Rechtbank Zeeland-West-Brabant, 26-10-2023, ECLI:NL:RBZWB:2023:7431, 22/4108
Rechtbank Zeeland-West-Brabant, 26-10-2023, ECLI:NL:RBZWB:2023:7431, 22/4108
Gegevens
- Instantie
- Rechtbank Zeeland-West-Brabant
- Datum uitspraak
- 26 oktober 2023
- Datum publicatie
- 6 november 2023
- Zaaknummer
- 22/4108
- Relevante informatie
- Art. 2 BPM, Art. 9 BPM, Art. 10 BPM, Art. 8 Uitv.reg. BPM, Art. 110 VWEU
Inhoudsindicatie
Bpm, voorbereiding naheffingsaanslag, discretionaire bevoegdheid tonen voertuig, evenredigheidsbeginsel, schade, artikel 110 VWEU.
Uitspraak
RECHTBANK ZEELAND-WEST-BRABANT
Zittingsplaats Breda
Belastingrecht
zaaknummer: BRE 22/4108
[belanghebbende] B.V., gevestigd te [vestigingsplaats], belanghebbende,
(gemachtigde: mr. R. Lammers),
en
de inspecteur van de belastingdienst.
Inleiding
1. In deze uitspraak beoordeelt de rechtbank het beroep van belanghebbende tegen de uitspraak op bezwaar van de inspecteur van 18 juli 2022.

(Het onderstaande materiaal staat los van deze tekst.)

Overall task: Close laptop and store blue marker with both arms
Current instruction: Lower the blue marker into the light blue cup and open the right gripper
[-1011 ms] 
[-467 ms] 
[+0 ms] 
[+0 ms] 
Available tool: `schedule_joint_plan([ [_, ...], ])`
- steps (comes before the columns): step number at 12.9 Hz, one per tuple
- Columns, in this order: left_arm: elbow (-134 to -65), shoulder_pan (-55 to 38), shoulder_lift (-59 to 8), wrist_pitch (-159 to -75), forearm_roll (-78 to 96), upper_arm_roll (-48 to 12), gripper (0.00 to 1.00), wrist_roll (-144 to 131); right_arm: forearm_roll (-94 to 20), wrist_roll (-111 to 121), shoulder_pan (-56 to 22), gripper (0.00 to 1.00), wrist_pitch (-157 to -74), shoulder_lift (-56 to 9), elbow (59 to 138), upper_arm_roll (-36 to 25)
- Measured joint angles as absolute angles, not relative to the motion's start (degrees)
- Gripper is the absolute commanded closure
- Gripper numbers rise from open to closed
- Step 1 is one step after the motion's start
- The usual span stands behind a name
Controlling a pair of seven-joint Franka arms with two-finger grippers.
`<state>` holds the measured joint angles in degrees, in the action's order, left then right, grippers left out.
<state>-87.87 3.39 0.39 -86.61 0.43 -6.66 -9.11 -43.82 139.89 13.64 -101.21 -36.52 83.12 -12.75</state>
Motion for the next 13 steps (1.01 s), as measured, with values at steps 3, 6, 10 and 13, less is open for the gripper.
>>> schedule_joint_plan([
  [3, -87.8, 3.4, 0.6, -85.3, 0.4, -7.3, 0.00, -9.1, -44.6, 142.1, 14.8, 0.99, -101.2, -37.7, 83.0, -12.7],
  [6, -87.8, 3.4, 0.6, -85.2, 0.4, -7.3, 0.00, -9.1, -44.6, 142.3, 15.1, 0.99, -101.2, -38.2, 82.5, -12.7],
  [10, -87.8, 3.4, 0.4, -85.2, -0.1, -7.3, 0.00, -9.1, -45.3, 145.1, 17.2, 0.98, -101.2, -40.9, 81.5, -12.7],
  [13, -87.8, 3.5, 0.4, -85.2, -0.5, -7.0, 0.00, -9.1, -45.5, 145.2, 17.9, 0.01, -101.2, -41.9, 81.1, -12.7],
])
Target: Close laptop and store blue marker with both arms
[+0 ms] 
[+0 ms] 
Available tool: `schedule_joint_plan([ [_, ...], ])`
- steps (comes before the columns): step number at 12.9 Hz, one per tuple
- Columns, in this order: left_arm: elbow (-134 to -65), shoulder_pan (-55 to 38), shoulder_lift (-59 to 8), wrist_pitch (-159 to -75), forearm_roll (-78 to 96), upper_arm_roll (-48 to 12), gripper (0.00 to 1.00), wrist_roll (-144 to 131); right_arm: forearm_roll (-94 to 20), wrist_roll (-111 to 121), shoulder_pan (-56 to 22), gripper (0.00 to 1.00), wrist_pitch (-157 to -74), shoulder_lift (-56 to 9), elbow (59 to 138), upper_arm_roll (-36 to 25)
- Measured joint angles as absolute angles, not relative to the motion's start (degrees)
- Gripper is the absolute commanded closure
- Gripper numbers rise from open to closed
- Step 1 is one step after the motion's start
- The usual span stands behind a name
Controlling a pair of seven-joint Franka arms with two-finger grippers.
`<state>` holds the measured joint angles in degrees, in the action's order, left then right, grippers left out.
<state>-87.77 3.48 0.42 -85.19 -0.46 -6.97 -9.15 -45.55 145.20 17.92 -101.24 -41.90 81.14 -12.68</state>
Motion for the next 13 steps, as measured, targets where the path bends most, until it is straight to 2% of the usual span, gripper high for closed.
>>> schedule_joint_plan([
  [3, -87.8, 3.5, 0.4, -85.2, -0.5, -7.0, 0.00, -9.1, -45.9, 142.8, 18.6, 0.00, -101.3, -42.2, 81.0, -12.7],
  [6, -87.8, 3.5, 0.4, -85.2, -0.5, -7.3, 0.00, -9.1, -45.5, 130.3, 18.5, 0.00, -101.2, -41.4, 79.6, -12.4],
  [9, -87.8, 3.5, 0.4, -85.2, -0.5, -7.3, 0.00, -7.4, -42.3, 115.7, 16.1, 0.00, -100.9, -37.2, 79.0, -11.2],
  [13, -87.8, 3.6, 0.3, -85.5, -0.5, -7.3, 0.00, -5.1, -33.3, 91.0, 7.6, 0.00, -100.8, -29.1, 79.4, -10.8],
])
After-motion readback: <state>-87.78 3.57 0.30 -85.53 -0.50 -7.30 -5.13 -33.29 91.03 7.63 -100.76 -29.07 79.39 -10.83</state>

De inspecteur heeft aan belanghebbende een naheffingsaanslag in de belasting van personenauto’s en motorrijwielen (Bpm) opgelegd voor een bedrag van € 2.301. Gelijktijdig met de vaststelling van de naheffingsaanslag heeft de inspecteur belanghebbende € 152 belastingrente in rekening gebracht (de belastingrentebeschikking).
De inspecteur heeft het bezwaar van belanghebbende gegrond verklaard. De inspecteur heeft daarbij de naheffingsaanslag verminderd tot € 1.715.
De rechtbank heeft het beroep op 10 augustus 2023 op zitting behandeld. Hieraan hebben deelgenomen: de gemachtigde en [naam] en namens de inspecteur: [inspecteur 1] en mr. [inspecteur 2].